* [What needs to be done] Starting with the line that contains "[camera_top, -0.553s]", copy out each line through the end of the entries below, exactly as written, and nothing else.

Saved data entries
┌──

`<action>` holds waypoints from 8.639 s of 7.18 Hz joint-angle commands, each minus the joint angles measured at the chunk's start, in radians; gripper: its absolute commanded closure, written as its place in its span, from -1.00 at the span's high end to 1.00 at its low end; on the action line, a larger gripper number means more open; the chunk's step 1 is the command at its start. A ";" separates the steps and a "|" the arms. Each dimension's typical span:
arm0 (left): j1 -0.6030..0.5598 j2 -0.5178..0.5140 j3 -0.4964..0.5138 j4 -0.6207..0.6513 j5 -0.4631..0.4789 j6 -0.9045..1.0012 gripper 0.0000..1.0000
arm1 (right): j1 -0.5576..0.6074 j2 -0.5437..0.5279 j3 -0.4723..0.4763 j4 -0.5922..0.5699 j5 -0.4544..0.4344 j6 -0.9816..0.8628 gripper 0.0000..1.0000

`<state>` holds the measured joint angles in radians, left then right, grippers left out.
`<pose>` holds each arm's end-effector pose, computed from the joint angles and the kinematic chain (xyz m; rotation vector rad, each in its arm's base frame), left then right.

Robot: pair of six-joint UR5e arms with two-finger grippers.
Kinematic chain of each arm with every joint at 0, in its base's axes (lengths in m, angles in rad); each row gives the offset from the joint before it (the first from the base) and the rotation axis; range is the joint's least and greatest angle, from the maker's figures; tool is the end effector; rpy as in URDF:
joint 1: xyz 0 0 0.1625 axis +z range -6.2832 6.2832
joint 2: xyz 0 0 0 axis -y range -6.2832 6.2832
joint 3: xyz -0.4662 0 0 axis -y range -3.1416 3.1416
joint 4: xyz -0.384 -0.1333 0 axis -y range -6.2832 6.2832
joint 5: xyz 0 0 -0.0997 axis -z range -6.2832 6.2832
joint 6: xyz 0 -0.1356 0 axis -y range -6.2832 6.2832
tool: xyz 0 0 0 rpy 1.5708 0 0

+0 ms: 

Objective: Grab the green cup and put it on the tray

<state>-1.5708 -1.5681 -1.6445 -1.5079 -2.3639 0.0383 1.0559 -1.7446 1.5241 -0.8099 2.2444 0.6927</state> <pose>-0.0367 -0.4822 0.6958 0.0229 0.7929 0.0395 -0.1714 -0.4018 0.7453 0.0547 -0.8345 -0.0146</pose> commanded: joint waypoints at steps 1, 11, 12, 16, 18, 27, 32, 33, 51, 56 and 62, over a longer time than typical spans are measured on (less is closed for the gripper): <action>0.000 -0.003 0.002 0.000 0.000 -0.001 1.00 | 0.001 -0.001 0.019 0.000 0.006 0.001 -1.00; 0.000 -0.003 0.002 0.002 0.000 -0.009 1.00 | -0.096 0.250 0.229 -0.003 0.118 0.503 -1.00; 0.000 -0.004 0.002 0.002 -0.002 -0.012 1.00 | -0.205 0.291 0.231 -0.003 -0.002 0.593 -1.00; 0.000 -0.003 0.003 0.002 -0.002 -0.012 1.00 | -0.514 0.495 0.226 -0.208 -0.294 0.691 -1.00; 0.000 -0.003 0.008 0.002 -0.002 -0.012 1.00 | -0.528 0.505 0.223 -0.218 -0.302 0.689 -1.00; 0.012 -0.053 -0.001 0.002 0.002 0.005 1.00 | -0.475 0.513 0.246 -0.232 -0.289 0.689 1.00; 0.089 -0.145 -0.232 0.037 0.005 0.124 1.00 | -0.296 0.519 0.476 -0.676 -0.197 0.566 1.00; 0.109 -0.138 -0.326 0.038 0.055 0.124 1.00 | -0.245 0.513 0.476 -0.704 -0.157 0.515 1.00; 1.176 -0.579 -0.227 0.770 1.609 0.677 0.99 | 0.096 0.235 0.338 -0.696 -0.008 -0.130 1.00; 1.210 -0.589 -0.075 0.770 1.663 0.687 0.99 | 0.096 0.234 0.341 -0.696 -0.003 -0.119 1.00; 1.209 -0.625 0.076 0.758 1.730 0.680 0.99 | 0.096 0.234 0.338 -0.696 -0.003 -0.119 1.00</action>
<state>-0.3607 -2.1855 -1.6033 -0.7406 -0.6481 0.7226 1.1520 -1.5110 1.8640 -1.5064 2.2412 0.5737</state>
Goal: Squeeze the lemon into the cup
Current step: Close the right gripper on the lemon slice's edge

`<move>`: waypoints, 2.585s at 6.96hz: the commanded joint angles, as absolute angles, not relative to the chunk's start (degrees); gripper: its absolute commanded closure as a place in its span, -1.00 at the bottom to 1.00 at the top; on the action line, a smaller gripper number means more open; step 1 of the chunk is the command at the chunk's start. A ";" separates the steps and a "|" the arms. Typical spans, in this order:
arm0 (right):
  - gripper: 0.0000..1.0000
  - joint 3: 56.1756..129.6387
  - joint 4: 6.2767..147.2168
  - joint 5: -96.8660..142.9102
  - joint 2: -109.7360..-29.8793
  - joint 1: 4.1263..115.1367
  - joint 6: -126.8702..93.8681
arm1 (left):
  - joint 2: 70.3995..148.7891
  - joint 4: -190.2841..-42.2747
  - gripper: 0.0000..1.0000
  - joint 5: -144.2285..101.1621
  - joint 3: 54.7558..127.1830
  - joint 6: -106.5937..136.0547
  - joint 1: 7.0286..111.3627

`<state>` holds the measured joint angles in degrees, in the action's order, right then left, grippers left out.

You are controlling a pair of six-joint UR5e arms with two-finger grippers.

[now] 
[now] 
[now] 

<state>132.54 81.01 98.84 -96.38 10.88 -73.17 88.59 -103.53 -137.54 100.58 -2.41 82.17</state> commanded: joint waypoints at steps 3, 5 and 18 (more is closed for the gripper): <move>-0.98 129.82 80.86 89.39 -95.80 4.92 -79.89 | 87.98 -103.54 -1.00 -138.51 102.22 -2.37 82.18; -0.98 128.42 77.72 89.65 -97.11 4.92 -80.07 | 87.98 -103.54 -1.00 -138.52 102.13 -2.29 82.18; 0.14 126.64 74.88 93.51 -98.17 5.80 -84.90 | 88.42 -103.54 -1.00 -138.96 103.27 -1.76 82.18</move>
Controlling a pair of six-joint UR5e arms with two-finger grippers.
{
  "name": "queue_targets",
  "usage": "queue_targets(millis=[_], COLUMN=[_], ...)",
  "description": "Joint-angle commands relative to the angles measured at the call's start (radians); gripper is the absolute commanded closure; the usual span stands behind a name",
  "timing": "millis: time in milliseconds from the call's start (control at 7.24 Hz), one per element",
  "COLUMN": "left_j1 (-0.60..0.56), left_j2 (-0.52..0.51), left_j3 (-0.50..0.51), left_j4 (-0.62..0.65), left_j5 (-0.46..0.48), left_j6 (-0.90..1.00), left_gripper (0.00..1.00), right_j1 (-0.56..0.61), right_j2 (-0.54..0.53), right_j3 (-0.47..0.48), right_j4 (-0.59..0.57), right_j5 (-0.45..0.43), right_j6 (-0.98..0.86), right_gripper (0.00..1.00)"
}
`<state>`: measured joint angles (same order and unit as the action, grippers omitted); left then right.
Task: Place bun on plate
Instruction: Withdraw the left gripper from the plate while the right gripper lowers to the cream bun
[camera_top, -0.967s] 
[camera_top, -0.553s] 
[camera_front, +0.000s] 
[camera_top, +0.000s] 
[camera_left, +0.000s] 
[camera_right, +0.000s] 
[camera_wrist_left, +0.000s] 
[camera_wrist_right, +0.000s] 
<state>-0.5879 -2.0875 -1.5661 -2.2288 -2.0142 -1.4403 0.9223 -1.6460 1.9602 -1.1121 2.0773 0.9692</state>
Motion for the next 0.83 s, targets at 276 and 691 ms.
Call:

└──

* [Your solution]
[camera_top, -0.553s] 
[camera_front, +0.000s] 
[camera_top, +0.000s] 
[camera_left, +0.000s] 
[camera_right, +0.000s] 
[camera_wrist_left, +0.000s] 
[camera_wrist_right, +0.000s] 
<state>-0.5879 -2.0875 -1.5661 -2.2288 -2.0142 -1.4403 0.9223 -1.6460 1.9602 -1.1121 2.0773 0.9692</state>
Motion for the next 0.83 s, targets at 276 and 691 ms.
Call:

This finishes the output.